Task to carry out: Which lines of the listing below contain the word "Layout"? Copy each of them.
########################################
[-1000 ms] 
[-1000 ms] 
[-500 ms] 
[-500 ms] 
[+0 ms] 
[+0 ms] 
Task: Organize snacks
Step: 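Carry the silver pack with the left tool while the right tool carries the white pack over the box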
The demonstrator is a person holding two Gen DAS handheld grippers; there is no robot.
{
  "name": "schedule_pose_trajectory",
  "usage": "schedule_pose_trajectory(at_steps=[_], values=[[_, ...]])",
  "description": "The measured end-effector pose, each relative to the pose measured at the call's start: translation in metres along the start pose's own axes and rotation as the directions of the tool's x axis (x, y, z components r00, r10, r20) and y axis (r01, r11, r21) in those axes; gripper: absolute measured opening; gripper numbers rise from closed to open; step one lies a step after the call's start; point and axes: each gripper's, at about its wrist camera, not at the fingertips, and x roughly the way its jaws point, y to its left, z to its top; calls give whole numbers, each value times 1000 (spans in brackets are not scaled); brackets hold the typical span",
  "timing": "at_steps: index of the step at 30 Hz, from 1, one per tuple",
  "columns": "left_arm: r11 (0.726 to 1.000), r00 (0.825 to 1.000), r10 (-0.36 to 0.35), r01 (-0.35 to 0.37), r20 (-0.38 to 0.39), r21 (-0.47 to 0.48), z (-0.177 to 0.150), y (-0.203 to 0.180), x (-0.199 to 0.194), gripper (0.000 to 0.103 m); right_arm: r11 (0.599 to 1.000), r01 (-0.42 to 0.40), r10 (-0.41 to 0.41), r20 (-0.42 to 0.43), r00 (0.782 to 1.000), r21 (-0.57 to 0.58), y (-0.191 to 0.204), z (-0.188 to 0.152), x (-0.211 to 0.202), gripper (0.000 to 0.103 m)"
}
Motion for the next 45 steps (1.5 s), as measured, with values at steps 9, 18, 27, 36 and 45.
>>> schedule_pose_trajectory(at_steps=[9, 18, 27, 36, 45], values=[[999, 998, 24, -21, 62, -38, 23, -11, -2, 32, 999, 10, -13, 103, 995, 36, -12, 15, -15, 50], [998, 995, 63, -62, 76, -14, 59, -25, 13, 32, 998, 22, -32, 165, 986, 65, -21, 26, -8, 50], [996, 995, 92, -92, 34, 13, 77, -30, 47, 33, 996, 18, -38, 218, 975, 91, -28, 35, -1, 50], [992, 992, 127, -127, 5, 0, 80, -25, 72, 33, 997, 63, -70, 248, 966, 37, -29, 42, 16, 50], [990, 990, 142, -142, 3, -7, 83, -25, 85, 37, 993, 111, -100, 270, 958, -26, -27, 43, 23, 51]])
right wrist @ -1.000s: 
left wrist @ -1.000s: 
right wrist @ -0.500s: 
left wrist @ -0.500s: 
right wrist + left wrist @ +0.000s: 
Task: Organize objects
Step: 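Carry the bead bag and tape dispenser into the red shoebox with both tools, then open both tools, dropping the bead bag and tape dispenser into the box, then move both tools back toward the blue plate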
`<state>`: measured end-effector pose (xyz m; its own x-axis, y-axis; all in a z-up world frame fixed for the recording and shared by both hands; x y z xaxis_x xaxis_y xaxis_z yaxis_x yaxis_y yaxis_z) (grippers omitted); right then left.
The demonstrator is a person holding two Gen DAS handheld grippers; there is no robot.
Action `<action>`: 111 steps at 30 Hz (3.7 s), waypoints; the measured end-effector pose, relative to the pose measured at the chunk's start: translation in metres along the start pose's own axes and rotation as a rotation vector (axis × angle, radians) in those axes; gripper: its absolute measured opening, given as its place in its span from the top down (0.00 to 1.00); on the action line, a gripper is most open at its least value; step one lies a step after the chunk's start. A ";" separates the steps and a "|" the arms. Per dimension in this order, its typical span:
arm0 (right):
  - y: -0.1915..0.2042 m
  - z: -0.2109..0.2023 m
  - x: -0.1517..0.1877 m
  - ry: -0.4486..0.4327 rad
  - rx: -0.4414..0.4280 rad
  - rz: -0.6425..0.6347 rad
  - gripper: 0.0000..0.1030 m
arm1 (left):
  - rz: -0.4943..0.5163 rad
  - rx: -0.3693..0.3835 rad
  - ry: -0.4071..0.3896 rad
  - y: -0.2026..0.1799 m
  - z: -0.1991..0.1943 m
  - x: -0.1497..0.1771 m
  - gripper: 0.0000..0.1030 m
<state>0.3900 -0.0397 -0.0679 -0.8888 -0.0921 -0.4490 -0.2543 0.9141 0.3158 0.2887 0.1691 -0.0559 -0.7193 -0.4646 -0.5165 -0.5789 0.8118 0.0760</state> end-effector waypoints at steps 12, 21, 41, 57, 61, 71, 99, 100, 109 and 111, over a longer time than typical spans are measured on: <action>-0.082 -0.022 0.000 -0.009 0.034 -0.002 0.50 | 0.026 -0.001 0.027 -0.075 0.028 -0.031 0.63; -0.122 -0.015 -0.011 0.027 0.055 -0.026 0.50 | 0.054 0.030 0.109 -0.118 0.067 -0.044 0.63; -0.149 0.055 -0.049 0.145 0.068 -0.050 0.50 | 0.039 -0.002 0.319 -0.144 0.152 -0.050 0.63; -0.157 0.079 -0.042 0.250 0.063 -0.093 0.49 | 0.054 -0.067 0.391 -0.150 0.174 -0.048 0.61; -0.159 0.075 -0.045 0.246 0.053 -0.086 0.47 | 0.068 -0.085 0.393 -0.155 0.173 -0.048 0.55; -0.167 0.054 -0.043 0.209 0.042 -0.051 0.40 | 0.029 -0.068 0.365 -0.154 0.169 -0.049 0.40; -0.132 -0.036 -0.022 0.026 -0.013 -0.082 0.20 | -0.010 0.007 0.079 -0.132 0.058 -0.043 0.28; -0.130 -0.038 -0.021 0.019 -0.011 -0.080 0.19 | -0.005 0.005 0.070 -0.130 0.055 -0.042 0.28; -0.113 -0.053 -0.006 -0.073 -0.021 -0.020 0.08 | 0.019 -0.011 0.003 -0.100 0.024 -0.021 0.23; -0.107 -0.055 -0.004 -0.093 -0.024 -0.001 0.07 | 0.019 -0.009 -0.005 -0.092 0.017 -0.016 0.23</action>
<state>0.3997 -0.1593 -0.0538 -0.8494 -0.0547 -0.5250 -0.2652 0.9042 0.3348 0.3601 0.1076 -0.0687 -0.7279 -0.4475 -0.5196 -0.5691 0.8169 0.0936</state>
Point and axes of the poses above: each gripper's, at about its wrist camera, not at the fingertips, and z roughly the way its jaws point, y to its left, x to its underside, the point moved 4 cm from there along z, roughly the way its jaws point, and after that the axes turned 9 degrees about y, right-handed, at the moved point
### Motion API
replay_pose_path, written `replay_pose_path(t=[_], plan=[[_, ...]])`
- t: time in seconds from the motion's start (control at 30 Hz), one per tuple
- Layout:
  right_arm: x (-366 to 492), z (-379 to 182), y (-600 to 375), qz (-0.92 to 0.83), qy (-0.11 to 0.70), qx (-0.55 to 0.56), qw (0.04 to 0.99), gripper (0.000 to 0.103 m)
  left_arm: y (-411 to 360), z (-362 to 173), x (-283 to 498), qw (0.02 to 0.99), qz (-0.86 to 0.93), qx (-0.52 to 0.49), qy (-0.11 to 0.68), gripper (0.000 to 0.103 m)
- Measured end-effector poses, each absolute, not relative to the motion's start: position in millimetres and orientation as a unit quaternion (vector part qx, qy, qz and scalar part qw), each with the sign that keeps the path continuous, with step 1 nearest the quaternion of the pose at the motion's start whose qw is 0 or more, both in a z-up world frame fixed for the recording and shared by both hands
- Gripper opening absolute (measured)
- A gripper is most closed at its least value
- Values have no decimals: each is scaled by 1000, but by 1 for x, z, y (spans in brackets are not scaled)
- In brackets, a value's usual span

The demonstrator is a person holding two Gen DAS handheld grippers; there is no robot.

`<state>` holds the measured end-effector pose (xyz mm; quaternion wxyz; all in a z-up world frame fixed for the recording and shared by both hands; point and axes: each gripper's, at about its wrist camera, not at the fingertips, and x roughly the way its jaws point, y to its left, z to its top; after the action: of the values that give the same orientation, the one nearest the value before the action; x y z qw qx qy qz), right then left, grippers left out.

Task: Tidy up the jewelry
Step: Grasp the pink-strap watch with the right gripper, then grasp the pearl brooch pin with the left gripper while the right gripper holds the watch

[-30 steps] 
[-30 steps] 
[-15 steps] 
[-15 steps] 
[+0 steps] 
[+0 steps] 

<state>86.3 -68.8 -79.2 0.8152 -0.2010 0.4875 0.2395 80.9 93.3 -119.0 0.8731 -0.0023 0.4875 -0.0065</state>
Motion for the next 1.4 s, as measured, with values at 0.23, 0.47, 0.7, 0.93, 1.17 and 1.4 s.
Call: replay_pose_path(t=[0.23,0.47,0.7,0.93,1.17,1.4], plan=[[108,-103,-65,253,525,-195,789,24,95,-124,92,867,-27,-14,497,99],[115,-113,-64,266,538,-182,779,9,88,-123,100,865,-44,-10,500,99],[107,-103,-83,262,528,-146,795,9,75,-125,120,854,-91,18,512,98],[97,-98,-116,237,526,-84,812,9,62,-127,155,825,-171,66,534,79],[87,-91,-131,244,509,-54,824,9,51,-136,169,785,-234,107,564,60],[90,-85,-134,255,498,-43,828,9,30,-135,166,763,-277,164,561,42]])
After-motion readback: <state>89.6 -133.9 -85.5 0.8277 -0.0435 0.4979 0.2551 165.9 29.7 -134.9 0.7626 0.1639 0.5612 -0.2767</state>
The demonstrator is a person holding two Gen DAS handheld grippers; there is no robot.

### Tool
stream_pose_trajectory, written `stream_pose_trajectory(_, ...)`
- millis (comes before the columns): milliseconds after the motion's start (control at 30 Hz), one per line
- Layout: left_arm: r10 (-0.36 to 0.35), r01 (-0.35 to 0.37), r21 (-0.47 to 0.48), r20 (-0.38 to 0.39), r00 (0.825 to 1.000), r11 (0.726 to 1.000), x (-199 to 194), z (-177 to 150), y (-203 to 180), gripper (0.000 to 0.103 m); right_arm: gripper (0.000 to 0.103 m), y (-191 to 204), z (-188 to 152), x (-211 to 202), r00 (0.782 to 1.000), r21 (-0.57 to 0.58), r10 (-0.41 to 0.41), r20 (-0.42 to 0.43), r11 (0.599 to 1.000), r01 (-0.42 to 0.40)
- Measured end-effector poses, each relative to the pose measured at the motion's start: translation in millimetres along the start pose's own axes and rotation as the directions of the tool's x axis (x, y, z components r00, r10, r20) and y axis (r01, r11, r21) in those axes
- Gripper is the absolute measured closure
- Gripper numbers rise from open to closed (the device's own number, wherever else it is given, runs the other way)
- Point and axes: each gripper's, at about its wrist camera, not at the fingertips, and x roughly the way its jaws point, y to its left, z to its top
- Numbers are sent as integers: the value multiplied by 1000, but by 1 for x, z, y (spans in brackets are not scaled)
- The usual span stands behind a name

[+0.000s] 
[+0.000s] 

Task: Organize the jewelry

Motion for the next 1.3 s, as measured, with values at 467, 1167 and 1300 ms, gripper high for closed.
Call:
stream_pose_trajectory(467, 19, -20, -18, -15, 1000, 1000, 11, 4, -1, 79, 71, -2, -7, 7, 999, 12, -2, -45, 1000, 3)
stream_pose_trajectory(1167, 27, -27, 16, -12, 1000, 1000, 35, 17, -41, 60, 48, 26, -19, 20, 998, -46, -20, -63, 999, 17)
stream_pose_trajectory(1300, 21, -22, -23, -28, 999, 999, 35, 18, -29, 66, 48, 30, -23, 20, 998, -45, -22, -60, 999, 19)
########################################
Output:
- Layout:
- Layout: left_arm: r10 (-0.36 to 0.35), r01 (-0.35 to 0.37), r21 (-0.47 to 0.48), r20 (-0.38 to 0.39), r00 (0.825 to 1.000), r11 (0.726 to 1.000), x (-199 to 194), z (-177 to 150), y (-203 to 180), gripper (0.000 to 0.103 m); right_arm: gripper (0.000 to 0.103 m), y (-191 to 204), z (-188 to 152), x (-211 to 202), r00 (0.782 to 1.000), r21 (-0.57 to 0.58), r10 (-0.41 to 0.41), r20 (-0.42 to 0.43), r11 (0.599 to 1.000), r01 (-0.42 to 0.40)

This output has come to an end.